The Golden Record: A Time Capsule of Human Experience Sent into Space

TLDR NASA sent two Voyager probes into space with a 12-inch Golden Record containing music, greetings in different languages, sounds from Earth, and encoded images. The probes are still functioning but their power is decreasing, and they are estimated to have about 10 years left before becoming time capsules in space.

Timestamped Summary

00:00 NASA sent robotic probes on a flyby mission to Jupiter, Saturn, Uranus, and Neptune, and included a 12-inch disk called the Golden Record that encapsulated the entire human experience.
02:00 The Voyager program was created to send two probes to the outer planets, and they would be the first human objects to leave the solar system and head out into interstellar space.
03:40 Astrophysicist Carl Sagan and Frank Drake decided to attach a record containing a representative collection of music from Earth to the Voyager 1 and 2 probes, which would be the first human objects to leave the solar system.
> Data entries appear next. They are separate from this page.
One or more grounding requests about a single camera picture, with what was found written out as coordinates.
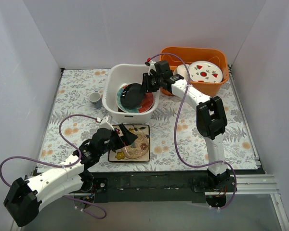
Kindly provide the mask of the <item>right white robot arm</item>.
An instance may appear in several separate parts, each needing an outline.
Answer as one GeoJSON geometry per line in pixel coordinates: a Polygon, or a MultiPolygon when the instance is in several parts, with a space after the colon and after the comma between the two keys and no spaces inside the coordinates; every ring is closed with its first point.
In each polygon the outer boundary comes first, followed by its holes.
{"type": "Polygon", "coordinates": [[[200,186],[219,191],[230,179],[230,170],[225,162],[224,133],[227,119],[220,97],[210,97],[190,86],[179,74],[174,74],[166,60],[155,62],[148,59],[149,67],[143,73],[142,91],[155,92],[160,88],[182,99],[196,111],[196,127],[204,138],[209,158],[207,178],[201,180],[200,186]]]}

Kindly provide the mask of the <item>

05:04 The Golden Record included music, spoken greetings in 55 different languages, random sounds from Earth, and 115 encoded images.
06:28 The Golden Record is made of copper and plated in gold, with images of people, places, and animals from all over the planet, and includes a message etched by hand by Timothy Ferris.
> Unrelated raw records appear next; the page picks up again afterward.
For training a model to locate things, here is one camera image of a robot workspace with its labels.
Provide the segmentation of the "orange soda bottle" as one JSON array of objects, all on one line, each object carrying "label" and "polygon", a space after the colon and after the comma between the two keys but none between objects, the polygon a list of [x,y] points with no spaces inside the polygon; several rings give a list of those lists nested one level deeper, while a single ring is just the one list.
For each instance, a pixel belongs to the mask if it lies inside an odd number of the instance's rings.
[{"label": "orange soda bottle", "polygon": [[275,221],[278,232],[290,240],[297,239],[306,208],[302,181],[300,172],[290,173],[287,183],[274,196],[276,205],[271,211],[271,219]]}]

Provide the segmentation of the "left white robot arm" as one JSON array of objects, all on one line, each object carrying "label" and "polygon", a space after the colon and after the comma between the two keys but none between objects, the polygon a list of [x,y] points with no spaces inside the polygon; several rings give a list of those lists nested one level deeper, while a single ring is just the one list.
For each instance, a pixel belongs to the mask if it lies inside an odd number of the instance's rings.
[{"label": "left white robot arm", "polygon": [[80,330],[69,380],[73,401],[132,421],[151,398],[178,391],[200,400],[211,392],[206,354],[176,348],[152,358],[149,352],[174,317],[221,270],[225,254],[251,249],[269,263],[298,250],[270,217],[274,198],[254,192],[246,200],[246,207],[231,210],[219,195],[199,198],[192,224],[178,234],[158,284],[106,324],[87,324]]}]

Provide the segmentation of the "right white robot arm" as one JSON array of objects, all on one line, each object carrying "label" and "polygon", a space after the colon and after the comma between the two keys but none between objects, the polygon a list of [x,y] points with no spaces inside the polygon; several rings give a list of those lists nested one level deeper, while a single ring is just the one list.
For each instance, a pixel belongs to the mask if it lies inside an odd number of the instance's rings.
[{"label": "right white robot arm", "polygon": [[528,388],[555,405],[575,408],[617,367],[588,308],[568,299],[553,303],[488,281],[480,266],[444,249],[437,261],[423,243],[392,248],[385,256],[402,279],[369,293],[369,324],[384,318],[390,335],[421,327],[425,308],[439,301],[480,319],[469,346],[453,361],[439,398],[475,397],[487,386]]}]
07:56 The Golden Record was never officially released commercially, but a Kickstarter campaign in 2016 raised over a million dollars to recreate it, and it was nominated for a Grammy award in 2018; the probes themselves are still functioning, with Voyager 1 passing through the Heliopause in 2012 and Voyager 2 passing it in 2018, but their power sources are decreasing and most of their instruments have been turned off to conserve power.
09:24 The Voyager probe has a weak signal that can only transmit at 160 bits per second, and it is estimated to have about 10 years of power left before it becomes a time capsule sailing through space.